Capsules for Object Segmentation (1804.04241v1)

Abstract: Convolutional neural networks (CNNs) have shown remarkable results over the last several years for a wide range of computer vision tasks. A new architecture recently introduced by Sabour et al., referred to as a capsule networks with dynamic routing, has shown great initial results for digit recognition and small image classification. The success of capsule networks lies in their ability to preserve more information about the input by replacing max-pooling layers with convolutional strides and dynamic routing, allowing for preservation of part-whole relationships in the data. This preservation of the input is demonstrated by reconstructing the input from the output capsule vectors. Our work expands the use of capsule networks to the task of object segmentation for the first time in the literature. We extend the idea of convolutional capsules with locally-connected routing and propose the concept of deconvolutional capsules. Further, we extend the masked reconstruction to reconstruct the positive input class. The proposed convolutional-deconvolutional capsule network, called SegCaps, shows strong results for the task of object segmentation with substantial decrease in parameter space. As an example application, we applied the proposed SegCaps to segment pathological lungs from low dose CT scans and compared its accuracy and efficiency with other U-Net-based architectures. SegCaps is able to handle large image sizes (512 x 512) as opposed to baseline capsules (typically less than 32 x 32). The proposed SegCaps reduced the number of parameters of U-Net architecture by 95.4% while still providing a better segmentation accuracy.

An Expert Overview of "Capsules for Object Segmentation"
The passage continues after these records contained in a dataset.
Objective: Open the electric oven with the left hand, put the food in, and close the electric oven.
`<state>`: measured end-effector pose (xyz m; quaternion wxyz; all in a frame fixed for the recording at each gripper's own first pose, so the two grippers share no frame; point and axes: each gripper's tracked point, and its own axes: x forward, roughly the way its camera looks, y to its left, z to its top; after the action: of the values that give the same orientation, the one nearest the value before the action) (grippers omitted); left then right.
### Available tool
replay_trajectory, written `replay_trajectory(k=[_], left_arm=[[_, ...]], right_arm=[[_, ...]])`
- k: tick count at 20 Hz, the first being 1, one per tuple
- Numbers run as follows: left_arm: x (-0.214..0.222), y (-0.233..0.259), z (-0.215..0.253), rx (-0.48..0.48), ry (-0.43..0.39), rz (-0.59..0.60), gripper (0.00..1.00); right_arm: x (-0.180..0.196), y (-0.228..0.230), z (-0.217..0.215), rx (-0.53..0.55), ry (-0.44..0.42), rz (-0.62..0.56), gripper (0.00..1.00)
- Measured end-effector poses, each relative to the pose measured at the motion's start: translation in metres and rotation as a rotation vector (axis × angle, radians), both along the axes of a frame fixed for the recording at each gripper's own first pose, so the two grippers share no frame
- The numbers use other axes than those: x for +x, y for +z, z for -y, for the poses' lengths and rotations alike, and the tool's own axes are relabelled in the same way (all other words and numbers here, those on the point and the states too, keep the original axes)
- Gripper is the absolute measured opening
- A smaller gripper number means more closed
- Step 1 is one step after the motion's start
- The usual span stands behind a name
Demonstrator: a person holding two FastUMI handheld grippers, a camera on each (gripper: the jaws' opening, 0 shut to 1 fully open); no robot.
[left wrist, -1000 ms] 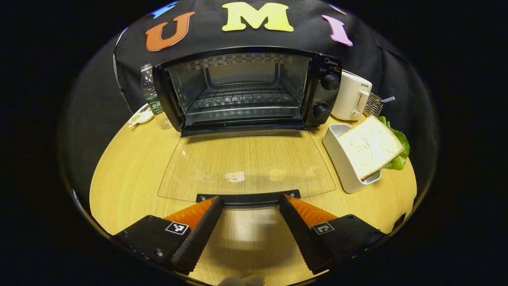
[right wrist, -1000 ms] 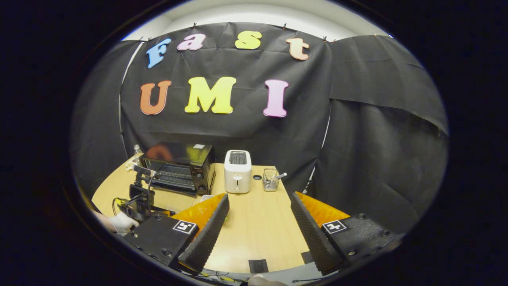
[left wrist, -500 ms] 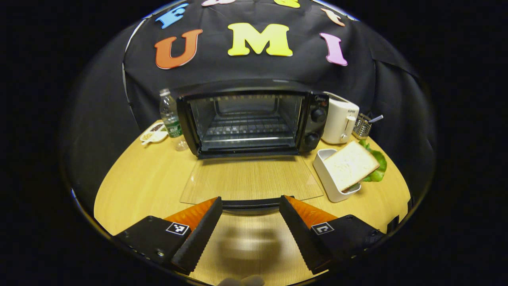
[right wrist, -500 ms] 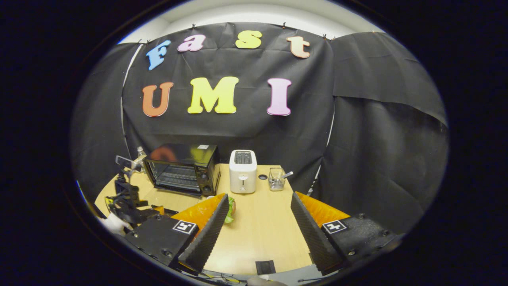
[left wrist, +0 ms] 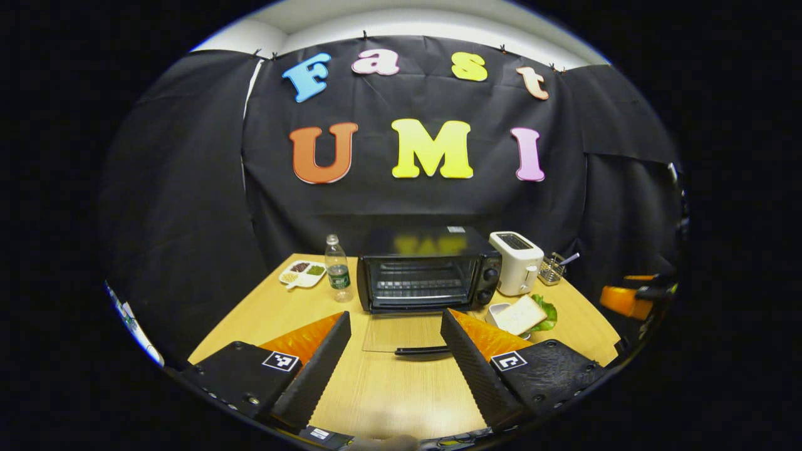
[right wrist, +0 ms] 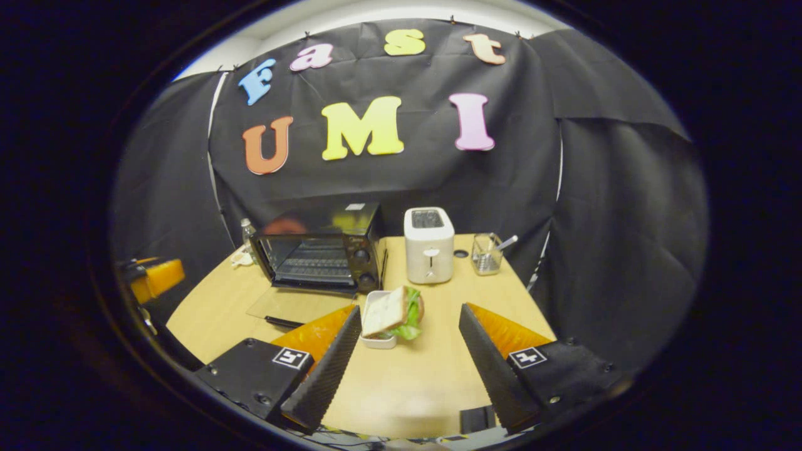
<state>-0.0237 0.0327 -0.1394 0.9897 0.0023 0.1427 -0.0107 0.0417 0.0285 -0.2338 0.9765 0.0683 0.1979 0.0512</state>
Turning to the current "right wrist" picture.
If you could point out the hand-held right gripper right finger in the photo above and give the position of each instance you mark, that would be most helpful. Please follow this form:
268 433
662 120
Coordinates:
492 369

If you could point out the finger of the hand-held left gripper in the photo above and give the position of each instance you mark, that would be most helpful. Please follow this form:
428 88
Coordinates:
160 279

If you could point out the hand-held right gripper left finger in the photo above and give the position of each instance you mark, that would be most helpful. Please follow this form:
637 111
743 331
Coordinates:
326 369

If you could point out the sandwich with lettuce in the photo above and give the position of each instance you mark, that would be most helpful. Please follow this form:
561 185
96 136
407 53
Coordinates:
391 312

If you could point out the black electric oven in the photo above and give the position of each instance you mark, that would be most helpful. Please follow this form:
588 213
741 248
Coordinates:
360 225

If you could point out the small white tray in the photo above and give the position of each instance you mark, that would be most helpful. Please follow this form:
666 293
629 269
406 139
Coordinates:
376 342

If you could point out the white divided dish of grains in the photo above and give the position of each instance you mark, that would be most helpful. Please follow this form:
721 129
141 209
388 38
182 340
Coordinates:
241 257

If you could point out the clear plastic water bottle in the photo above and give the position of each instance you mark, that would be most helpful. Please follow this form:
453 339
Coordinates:
248 233

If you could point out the clear cutlery holder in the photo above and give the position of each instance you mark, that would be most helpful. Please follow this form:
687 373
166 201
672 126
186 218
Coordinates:
485 260

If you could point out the white toaster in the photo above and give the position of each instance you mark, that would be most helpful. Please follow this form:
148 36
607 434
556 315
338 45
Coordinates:
429 247
The paper "Capsules for Object Segmentation" by Rodney LaLonde and Ulas Bagci introduces a novel application of capsule networks for the task of object segmentation, specifically targeting pathological lung segmentation from CT scans. This paper is significant as it pioneers the use of capsule networks for segmentation tasks, which has predominantly been the domain of convolutional neural networks (CNNs).

Key Contributions

The authors extend the concepts of capsule networks, originally introduced by Sabour et al., to a segmentation task, which is a notable departure from prior applications that focused primarily on small image classification tasks. The key contributions of the paper are as follows:

1. SegCaps Architecture: The proposed segmentation capsule network, SegCaps, integrates convolutional and deconvolutional capsules with locally-connected routing. This architecture adapts the notion of part-whole relationships inherent in capsule networks to segment images effectively.
2. Efficiency and Performance: SegCaps demonstrates a substantial reduction in the parameter space compared to established models like U-Net, achieving a 95.4% reduction in parameters while maintaining improved segmentation accuracy. This efficiency highlights the potential of capsule networks in applications where computational resources are constrained.
3. Computational Improvements: The authors provide two key innovations to manage the computational expense typical of capsule networks:
   • Locally-constrained routing limits the connections between capsules to a localized region, thereby reducing computational overhead.
   • Shared transformation matrices across spatial locations within capsule types further optimize the memory and computational demands.
4. Handling Large Image Sizes: Traditional capsule networks were limited to small input sizes, but SegCaps handles images as large as 512x512 pixels, expanding the applicability of capsules to realistic medical imaging datasets.

Empirical Evaluation

The experimental evaluation focuses on the pathological lung segmentation task using the LUNA16 dataset. SegCaps outperforms U-Net and Tiramisu in terms of the Dice coefficient, while requiring significantly fewer parameters. This is particularly impressive given the complexity and variability associated with lung pathologies evident in CT data.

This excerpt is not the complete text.